Review of The Crusades

The Crusades (1935)
7/10
Caught in the Cross Fire
16 May 2024
One of Cecil B DeMille's lesser known blockbusters, if that's not an oxymoron, as he tackles the weighty subject of the 12th Century Christian Crusade in typically extravagant fashion.

Undoubtedly mangling historical fact in the process, he nevertheless, for the times, plays fair one suspects with his treatment of the competing Muslims here in a way that Hollywood certainly didn't do with, say, Native Americans in countless Westerns. Their leader, the famous Sultan Saladin, is shown to be brave, wise and ultimately, considerate as he tends to Richard the Lionheart's wounded wife Berengera who he's captured, eventually allowing her to go back to her Christian husband for the sake of true love.

We follow the story from the initial sack of Jerusalem by Saladin's Muslim army and the rallying of the European Christian monarchs by the fervent call-to-arms proclaimed of a holy hermit who escaped the slaughter. Richard at the time is involved in delicate negotiations with the King of France to marry the latter's sister and so keep the fragile peace between the two forever-warring nations, but quickly seizes on the idea of entering a Holy War to put off his unwanted nuptials. Nevertheless, he requires to strike an uneasy bargain with the French King Philip who along with several other monarchs has likewise heeded the hermit's call. Worse than that, there are designing plotters in both courts with treachery afoot that will see Richard's throne claimed in his absence by his brother John and also the scheming French Marquis Montferrat attempt a power-play which will supplant his own King.

Into the mix enters the lovely Berengera, the beautiful daughter of a French Duke, who her dad craftily marries to Richard for basically the price of feeding and watering his tired and hungry army. Her relationship with Richard gets off on the wrong foot but it's not long before each sees the light, in more ways than one, culminating in a choice between war and peace which in the end has a decisive impact on the outcome of the war.

As others have said, the film lacks an eye-popping "miraculous" occurrence spectacularly shot by DeMille, like the parting of the Red Sea or the collapse of Samson's temple, but throughout he keeps the action charging along. Marshalling crowd scenes and employing monumental sets and props which he really scales up in the siege of Acre.

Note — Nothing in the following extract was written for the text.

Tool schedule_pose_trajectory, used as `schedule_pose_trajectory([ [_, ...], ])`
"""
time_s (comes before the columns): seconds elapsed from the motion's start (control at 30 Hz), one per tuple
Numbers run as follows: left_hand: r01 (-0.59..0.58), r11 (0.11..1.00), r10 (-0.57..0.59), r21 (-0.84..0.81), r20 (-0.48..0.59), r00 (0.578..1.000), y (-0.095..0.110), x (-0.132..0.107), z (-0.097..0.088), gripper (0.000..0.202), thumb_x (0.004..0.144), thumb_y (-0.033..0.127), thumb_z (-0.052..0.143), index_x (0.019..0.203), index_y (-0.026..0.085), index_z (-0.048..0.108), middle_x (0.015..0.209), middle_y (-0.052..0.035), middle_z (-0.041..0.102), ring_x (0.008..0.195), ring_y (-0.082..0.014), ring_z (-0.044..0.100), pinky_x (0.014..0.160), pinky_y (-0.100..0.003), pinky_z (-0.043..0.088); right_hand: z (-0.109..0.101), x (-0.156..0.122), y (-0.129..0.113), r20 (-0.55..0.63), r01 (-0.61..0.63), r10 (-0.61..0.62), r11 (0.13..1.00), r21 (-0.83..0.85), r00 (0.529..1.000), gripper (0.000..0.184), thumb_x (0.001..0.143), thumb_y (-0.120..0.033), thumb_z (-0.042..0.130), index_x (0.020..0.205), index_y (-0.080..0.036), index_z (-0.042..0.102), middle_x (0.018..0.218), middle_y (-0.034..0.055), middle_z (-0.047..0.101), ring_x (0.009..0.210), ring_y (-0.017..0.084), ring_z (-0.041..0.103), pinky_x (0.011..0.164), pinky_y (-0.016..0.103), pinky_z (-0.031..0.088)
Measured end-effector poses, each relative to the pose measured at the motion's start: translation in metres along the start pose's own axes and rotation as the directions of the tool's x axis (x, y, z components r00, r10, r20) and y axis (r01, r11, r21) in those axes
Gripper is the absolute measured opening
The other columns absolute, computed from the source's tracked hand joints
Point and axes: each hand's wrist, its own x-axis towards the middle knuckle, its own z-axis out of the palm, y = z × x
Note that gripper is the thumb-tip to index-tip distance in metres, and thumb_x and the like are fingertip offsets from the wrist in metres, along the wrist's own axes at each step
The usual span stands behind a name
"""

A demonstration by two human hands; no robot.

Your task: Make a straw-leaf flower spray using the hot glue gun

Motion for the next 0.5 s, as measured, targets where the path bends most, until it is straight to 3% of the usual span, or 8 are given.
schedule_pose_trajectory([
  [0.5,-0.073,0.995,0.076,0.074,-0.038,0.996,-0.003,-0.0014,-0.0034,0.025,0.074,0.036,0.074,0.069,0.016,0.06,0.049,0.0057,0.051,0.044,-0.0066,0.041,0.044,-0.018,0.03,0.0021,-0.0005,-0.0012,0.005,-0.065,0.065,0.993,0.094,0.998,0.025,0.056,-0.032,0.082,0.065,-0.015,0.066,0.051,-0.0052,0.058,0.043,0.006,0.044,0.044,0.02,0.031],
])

Like I said, this isn't a film for serious historians as it plays loose and looser with the known facts. The characterisations of the principal individuals are painted with rather broad strokes as we're expected to believe the sudden love which binds Richard and Berengera after we've witnessed their avowed antipathy, but the sympathetic portrayal of Saladin came as a welcome surprise. As a matter of both personal belief as well as taste, however, I could have done without the overbearing religious symbolism espoused at times but there's also some slightly bawdy leavening humour, as you'd probably expect, in between the action.

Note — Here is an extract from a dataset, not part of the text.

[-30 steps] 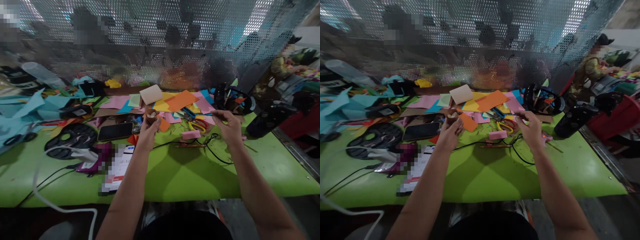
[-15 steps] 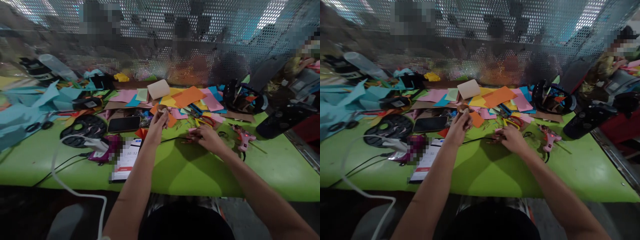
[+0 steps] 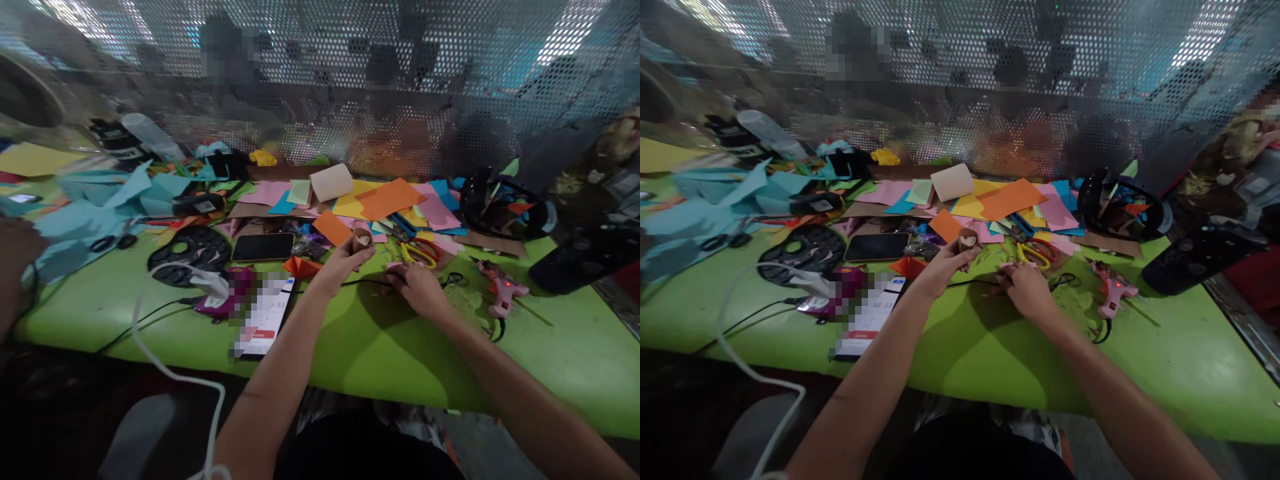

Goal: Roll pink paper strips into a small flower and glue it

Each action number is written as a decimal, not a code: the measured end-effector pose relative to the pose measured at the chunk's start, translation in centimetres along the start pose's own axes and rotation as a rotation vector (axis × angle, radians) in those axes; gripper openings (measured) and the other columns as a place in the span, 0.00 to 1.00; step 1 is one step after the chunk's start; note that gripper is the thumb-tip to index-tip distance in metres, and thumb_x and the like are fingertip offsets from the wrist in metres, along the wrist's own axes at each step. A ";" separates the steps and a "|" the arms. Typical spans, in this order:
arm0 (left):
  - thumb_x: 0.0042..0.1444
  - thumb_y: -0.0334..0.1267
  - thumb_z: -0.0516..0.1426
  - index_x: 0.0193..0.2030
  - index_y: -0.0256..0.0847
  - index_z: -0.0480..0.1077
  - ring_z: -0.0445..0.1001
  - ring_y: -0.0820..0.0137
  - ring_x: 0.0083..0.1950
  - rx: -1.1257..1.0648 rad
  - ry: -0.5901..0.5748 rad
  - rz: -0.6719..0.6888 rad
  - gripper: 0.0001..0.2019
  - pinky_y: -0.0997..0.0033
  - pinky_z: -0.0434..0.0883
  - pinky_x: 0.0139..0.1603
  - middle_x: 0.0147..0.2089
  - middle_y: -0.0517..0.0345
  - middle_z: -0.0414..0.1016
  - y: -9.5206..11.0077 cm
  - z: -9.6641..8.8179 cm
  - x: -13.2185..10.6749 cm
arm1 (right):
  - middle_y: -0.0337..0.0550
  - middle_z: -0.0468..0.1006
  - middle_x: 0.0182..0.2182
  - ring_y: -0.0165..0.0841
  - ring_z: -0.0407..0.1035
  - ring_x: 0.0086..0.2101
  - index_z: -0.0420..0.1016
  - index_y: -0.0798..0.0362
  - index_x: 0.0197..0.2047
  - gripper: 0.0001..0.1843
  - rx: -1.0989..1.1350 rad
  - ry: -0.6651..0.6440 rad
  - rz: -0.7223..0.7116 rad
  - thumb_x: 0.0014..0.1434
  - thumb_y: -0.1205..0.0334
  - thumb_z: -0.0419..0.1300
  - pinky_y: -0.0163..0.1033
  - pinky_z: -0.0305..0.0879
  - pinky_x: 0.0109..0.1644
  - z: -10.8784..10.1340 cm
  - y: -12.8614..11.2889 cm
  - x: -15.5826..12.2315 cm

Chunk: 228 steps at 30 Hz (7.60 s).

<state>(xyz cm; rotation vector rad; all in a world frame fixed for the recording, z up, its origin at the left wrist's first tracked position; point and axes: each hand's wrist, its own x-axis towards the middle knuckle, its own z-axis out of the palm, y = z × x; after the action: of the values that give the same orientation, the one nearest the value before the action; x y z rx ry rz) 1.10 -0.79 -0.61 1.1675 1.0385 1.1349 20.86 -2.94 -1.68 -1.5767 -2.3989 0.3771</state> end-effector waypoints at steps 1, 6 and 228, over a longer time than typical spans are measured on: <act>0.44 0.51 0.68 0.38 0.39 0.72 0.59 0.77 0.30 0.004 -0.009 -0.003 0.21 0.75 0.58 0.29 0.30 0.64 0.64 -0.1 0.0 0.0 | 0.51 0.81 0.45 0.41 0.72 0.46 0.78 0.52 0.49 0.14 -0.018 0.001 0.011 0.68 0.61 0.53 0.41 0.61 0.48 0.1 -0.2 0.2; 0.40 0.50 0.70 0.37 0.37 0.73 0.62 0.76 0.32 -0.035 -0.066 -0.001 0.22 0.74 0.61 0.31 0.33 0.61 0.69 -0.1 0.2 0.0 | 0.50 0.81 0.40 0.41 0.73 0.42 0.79 0.52 0.39 0.06 0.021 0.016 0.027 0.60 0.66 0.61 0.40 0.61 0.43 0.4 -1.2 0.7; 0.34 0.41 0.72 0.27 0.35 0.75 0.76 0.71 0.29 -0.133 0.142 0.131 0.16 0.67 0.78 0.37 0.26 0.60 0.76 -0.2 4.0 -0.9 | 0.39 0.75 0.25 0.31 0.65 0.27 0.73 0.52 0.29 0.17 0.891 0.509 0.106 0.52 0.47 0.68 0.36 0.61 0.31 -1.4 -1.1 -1.4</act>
<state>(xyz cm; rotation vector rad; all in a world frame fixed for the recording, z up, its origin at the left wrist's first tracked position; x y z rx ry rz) 4.94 -2.25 -0.35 1.0734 0.9879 1.3858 20.92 -4.55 -0.12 -1.1715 -1.4391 0.8059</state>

Loretta Young with her bright blonde hair, is very pretty as the ultimately resourceful Berengera, Ian Keith is convincing as the noble Saladin and Hrnry Wilcoxon, an actor with whom I was formerly unfamiliar, did well I thought as the mercurial King Richard.

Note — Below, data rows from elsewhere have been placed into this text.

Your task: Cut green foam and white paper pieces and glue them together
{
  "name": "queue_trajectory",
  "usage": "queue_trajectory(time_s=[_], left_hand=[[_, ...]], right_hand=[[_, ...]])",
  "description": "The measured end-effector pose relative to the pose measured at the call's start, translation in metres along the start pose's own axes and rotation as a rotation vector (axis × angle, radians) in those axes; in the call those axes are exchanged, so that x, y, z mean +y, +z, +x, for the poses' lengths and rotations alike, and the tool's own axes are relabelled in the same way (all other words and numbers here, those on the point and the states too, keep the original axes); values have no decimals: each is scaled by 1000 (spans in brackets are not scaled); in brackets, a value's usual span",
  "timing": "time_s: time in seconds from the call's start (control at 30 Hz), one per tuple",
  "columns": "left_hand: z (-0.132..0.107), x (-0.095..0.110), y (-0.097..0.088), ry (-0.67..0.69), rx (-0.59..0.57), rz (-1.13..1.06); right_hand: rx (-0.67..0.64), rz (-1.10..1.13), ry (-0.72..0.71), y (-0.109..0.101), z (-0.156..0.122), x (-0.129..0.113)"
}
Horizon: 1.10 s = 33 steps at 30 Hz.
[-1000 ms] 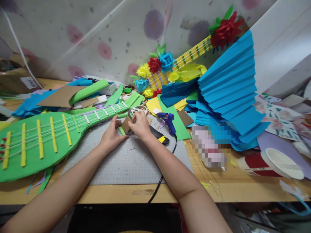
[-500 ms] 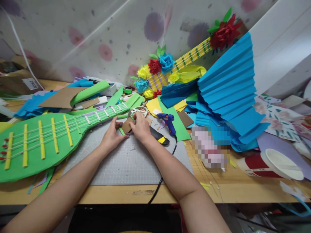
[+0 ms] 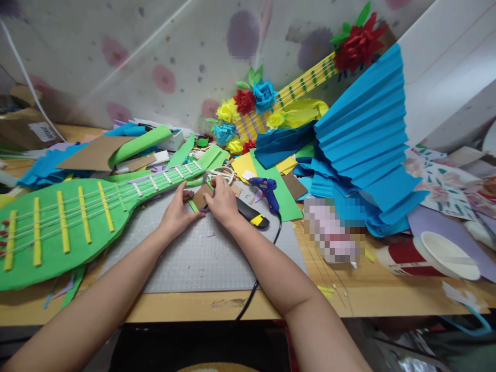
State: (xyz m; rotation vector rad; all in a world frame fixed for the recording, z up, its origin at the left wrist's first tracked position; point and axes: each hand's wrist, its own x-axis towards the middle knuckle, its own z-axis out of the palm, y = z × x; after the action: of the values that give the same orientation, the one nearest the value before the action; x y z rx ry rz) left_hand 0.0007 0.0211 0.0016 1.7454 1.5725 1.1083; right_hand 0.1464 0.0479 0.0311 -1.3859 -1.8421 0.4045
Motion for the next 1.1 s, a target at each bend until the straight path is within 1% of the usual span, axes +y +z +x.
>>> queue_trajectory(time_s=[0.1,0.2,0.3,0.43,0.67,0.8,0.93,1.1], left_hand=[[-1,0,0,11,-9,21],[-1,1,-2,64,-24,98],[0,4,-3,121,23,144],[3,10,-2,136,99,141],[4,19,8,147,114,282],[5,18,9,136,110,243],[6,17,9,131,104,217],[7,15,8,139,88,245]], right_hand=[[7,-8,-18,0,0,0],[9,-6,-25,2,0,3],[9,-9,-29,3,0,5],[12,-23,-37,2,0,5],[28,-42,-56,2,-2,4],[40,4,-58,2,-2,5],[55,123,-38,0,-3,7],[20,239,24,-2,-3,12]])
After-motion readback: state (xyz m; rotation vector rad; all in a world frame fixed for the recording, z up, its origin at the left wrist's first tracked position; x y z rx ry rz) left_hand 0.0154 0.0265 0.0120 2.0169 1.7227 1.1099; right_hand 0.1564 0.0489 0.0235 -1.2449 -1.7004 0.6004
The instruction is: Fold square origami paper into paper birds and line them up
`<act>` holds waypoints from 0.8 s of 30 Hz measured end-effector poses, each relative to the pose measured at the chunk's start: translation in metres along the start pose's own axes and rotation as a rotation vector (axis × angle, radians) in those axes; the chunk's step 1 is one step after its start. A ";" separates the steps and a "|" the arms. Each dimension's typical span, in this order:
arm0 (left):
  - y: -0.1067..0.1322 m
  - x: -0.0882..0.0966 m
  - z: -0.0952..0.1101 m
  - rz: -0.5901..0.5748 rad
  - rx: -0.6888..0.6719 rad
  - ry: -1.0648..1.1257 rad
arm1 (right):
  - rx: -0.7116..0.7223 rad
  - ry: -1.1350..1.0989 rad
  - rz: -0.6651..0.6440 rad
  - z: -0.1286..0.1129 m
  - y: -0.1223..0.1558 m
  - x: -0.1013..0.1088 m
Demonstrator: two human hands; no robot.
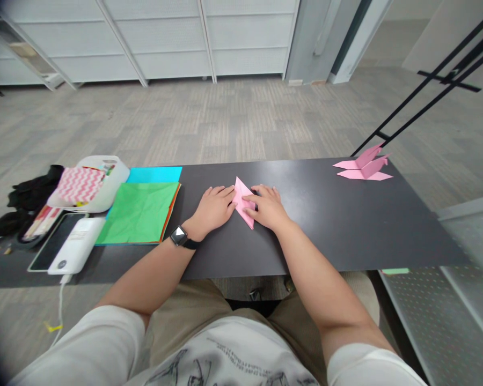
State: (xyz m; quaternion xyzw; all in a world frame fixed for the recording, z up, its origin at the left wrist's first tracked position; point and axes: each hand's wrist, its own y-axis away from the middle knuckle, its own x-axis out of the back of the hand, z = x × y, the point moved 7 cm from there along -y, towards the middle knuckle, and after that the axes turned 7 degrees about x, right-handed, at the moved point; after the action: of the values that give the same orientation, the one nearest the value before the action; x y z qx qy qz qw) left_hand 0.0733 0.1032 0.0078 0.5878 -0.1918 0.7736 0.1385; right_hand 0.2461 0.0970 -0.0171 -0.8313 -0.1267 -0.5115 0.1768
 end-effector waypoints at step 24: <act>-0.043 -0.027 -0.026 0.092 0.199 0.002 | 0.027 -0.018 0.046 0.003 0.001 -0.006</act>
State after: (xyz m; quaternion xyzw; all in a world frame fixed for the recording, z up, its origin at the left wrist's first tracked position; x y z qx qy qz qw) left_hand 0.0773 0.1535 -0.0181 0.5886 -0.1406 0.7949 0.0436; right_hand 0.2466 0.0974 -0.0239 -0.8362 -0.1158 -0.4979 0.1986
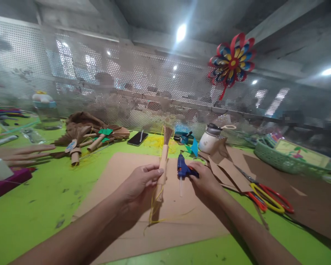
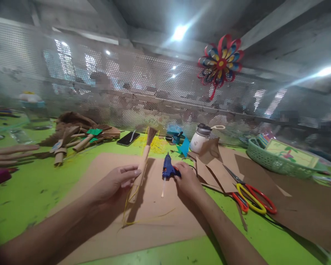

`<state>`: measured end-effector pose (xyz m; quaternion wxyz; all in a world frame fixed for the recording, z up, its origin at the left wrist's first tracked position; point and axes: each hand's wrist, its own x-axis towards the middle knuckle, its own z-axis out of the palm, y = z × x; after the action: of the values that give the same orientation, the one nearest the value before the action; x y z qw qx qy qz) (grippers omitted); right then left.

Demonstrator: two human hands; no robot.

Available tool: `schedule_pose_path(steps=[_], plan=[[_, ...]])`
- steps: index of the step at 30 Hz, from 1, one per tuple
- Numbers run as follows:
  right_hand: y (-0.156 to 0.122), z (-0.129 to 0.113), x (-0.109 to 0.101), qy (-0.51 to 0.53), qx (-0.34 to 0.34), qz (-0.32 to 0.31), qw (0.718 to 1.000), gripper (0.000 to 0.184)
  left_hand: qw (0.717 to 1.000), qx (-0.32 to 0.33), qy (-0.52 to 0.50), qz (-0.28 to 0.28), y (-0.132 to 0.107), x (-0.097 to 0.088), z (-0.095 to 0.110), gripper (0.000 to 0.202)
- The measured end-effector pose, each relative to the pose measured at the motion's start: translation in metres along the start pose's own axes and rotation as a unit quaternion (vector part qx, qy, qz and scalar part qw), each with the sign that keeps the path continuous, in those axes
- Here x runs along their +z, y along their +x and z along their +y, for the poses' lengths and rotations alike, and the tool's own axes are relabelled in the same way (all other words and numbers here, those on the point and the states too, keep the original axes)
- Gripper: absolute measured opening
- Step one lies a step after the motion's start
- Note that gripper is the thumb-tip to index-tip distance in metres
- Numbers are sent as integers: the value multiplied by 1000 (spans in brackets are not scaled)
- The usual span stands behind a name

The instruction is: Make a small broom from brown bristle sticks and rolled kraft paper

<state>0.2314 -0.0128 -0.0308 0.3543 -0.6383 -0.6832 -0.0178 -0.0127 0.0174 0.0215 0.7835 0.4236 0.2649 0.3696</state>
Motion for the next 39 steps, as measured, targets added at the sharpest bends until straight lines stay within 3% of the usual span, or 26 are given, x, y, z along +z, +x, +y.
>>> schedule_pose_path(steps=[3,5,8,12,19,23,33,39], plan=[[-8,-27,-9,-2,5,38,999,25,1000,0,-7,-8,-1,0,-1,19],[-14,-54,-16,22,-5,31,999,14,1000,7,-14,-27,-1,-1,-1,19],[-19,-97,-26,161,29,-81,983,18,998,24,7,-51,-2,-3,-1,20],[-18,-130,-27,225,62,-143,962,21,995,54,18,-86,-4,-3,1,20],[-17,-134,-3,313,97,-83,941,18,993,71,17,-94,-5,-3,-2,17],[-21,-133,2,352,114,-83,925,20,991,68,36,-107,-3,-5,-3,16],[-25,-125,-7,297,68,-85,949,14,994,14,-2,-107,-2,-4,-3,17],[-26,-122,-8,259,20,-88,962,15,997,21,-3,-78,-2,-4,-3,22]])
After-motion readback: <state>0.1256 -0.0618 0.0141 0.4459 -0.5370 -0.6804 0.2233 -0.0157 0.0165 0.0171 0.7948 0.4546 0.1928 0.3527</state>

Unlike say, his contemporary John Ford, it seems to me that De Mille's reputation as a director has fallen a little by the way-side, but the man knew how to craft a thrilling spectacle, especially here in the fight for Jerusalem with fireballs flaring and battering rams pounding away, even as I personally feared for the wellbeing of the numerous horses flung into battle.

Even if the events portrayed are more hysterically than historically accurate, the film is undeniably exciting and entertaining, just as you'd expect from Cecil B.